La corrupción es uno de los escándalos habituales de nuestra democracia. Puede sonar contundente, pero es así. Me toca comprobarlo año a año cuando por estas fechas corregimos en clase ejercicios en los que hay que buscar noticias que reflejen la relación que hay entre ética y política. Todos los cursos se logra un resultado similar: la corrupción. Siempre es noticia y siempre es imagen simbólica, a juicio de los alumnos de 4º, de cómo se relacionan ética y política en nuestra sociedad. La sensibilidad de la sociedad siempre está alerta ante este tipo de sucesos que suelen despertar un gran rechazo por parte de todos. El siguiente paso es la generalización, asumiendo como una conclusión generalmente válida que la corrupción es, por desgracia, una constante en nuestra vida política. Una fractura más entre el ellos y el nosotros, que debería sin embargo ser sometida a revisión y crítica.
Este tipo de discusiones me suele recordar cierto estudio que se comentó hace ya un tiempo en varios periódicos. Se basaba puramente en encuestas sobre la disposición a la corrupción en diferentes países. Preguntados por la posibilidad de incurrir en corrupción siempre que se tuviera la certeza de que el hecho no sería descubierto nunca, en España más del 75% de la población contestaba afirmativamente. El contraste surgía al realizar la misma pregunta en los países nórdicos, donde la predisposición a la corrupción bajaba a índices que rondaban el 15%. No hay por qué entender que este tipo de estudios son absolutos y concluyentes. Es más, podríamos basarnos incluso en nuestra experiencia diaria: de una forma más o menos intuitiva, no son pocos los que piensan que en otros países hay un mayor aprecio por lo público, y un respeto más acentuado hacia el servicio público que implica la política. Algo que se nota en un menor índice de corrupción o en gestos tan sencillos como la dimisión cuando algún cargo importante ha sido descubierto realizando acciones de moralidad públicamente cuestionable.
El problema de fondo es que ese ellos y ese nosotros que antes separaba no están tan distantes. Los políticos no son ellos: somos nosotros. Suelo preguntar a los alumnos en clase cuántos de ellos seguirían los pasos de los muñoces, urdangarines y matas que en el mundo han sido, y la respuesta suele ser sincera: un nutrido grupo de alumnos reconocen que también ellos, de ocupar sus puestos, buscarían privilegios personales.
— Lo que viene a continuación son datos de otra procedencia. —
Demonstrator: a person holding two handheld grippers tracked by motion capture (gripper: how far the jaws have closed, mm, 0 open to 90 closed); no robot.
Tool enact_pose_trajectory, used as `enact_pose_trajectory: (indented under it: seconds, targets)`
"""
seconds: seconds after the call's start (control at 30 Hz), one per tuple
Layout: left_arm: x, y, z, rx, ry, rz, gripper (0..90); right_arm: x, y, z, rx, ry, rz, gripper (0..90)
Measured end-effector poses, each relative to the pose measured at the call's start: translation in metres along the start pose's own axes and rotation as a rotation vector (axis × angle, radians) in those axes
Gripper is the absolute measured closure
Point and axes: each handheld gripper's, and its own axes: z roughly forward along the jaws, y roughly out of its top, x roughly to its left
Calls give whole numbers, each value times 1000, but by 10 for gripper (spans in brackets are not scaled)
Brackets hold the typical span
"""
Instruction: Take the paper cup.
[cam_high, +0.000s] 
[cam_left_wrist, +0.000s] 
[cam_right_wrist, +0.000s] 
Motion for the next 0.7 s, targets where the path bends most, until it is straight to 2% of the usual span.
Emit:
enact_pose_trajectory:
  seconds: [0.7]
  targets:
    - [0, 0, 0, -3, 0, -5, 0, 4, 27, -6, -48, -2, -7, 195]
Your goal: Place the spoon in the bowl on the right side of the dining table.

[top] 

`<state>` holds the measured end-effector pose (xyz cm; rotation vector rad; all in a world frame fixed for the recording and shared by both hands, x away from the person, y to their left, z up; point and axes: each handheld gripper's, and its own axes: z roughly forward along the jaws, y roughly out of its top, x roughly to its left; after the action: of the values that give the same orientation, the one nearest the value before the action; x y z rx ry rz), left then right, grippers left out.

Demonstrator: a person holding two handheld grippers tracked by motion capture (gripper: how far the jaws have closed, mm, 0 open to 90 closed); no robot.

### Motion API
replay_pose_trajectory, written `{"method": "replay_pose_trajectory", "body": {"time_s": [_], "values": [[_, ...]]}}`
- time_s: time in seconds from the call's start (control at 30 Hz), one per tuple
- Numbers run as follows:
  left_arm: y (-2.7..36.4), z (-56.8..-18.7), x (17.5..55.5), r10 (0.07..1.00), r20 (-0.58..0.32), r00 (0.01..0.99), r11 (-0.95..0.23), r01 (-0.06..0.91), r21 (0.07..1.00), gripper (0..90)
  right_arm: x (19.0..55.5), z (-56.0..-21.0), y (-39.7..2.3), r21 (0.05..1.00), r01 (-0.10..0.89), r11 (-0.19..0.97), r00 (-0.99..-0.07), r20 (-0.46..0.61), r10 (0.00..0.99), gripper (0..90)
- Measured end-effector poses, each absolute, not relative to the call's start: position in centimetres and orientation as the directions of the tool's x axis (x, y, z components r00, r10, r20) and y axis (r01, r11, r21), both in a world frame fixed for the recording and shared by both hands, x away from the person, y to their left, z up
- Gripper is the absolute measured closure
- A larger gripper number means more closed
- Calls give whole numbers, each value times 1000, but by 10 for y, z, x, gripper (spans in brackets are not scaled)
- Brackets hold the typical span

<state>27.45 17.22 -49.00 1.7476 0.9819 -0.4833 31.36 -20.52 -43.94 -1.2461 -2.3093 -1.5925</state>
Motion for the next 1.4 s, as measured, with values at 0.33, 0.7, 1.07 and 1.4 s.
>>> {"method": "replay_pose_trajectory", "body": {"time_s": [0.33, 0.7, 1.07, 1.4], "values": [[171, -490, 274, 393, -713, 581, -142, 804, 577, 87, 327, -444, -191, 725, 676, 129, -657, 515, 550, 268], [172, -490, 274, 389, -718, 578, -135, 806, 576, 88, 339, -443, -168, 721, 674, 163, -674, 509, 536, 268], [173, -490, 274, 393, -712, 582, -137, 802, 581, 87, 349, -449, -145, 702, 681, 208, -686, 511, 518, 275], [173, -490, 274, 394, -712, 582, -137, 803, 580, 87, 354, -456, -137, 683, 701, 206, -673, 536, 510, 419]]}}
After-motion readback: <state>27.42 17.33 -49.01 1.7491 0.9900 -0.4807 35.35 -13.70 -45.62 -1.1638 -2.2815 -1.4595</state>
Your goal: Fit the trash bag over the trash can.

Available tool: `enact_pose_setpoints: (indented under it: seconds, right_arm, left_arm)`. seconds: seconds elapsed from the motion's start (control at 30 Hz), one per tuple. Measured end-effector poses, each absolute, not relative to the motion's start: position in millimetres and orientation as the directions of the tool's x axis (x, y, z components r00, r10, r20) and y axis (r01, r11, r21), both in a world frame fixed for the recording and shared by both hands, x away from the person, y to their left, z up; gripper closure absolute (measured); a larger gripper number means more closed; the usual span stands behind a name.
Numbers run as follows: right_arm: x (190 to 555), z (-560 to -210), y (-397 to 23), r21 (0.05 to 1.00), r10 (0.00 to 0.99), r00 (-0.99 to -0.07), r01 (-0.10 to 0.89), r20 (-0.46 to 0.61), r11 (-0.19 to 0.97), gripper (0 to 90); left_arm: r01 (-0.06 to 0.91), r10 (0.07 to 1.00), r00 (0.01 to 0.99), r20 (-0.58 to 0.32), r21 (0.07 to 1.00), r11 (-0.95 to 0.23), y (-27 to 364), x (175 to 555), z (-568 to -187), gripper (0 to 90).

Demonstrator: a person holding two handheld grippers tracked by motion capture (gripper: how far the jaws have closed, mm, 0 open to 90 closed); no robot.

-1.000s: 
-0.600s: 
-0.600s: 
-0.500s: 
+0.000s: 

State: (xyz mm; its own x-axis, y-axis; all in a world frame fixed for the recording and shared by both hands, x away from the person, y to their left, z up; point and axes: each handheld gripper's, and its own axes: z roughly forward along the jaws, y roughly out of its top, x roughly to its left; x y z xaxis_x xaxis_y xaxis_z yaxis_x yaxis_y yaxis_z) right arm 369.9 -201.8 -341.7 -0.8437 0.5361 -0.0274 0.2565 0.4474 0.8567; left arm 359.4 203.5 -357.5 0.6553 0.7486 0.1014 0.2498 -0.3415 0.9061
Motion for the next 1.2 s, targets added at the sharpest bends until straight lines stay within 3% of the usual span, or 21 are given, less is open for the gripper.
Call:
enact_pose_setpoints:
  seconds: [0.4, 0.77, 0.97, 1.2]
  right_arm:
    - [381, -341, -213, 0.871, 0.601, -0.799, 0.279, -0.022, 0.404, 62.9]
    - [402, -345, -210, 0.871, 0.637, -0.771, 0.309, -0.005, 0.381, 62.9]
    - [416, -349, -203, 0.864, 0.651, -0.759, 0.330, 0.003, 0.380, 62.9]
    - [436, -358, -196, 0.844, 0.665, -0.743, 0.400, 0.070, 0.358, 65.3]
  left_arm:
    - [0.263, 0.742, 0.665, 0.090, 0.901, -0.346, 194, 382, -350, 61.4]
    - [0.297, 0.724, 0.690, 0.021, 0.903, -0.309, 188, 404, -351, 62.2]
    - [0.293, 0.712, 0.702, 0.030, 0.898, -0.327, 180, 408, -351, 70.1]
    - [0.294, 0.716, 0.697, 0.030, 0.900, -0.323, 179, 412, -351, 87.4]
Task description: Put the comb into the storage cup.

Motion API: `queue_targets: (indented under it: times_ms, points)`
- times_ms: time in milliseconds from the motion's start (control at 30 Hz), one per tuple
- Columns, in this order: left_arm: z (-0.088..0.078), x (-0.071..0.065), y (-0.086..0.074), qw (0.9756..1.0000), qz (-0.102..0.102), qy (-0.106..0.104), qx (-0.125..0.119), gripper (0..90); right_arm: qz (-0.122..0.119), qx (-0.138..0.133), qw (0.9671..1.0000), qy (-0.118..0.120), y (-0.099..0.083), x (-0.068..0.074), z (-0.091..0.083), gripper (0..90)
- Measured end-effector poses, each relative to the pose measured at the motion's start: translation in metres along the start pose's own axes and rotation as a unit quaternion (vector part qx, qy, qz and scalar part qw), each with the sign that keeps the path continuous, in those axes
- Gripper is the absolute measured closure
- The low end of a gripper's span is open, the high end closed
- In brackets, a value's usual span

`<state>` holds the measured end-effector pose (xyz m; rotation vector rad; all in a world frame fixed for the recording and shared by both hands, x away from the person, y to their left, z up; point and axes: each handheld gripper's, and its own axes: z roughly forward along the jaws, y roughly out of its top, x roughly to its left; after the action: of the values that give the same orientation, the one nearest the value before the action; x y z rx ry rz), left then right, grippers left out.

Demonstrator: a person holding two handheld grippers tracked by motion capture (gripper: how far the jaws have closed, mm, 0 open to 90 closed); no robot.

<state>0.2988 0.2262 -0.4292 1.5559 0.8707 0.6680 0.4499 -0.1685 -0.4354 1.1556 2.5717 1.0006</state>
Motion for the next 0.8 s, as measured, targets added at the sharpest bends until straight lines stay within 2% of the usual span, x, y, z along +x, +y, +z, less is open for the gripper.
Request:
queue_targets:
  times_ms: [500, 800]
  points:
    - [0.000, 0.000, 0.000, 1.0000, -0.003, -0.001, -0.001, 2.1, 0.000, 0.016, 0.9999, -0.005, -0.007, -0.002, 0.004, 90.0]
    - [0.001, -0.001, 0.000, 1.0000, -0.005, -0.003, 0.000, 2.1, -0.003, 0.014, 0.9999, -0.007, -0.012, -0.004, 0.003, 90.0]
Culpar a la política de la falta de ética es mirar en la dirección equivocada. Los políticos que hoy roban fueron educados ayer en un contexto social determinado. Y no hay que olvidar este dato: los que van a robar mañana, están ahora mismo cursando alguno de los cursos de la secundaria y el bachillerato. La corrupción es el fruto de un suelo moral frágil y quebradizo, que extiende sus ramas desde el comportamiento en la calle hasta los más altos despachos. Y mientras esto no se cambie, de poco servirá que nos rasguemos las vestiduras y que lancemos contra los corruptos todo tipo de soflamas incendiarias. No hay forma de cambiar la política que no pase por un cambio social. Otra cuestión es quién y cómo le pone el cascabel al gato. Pero eso ya es harina de otro costal.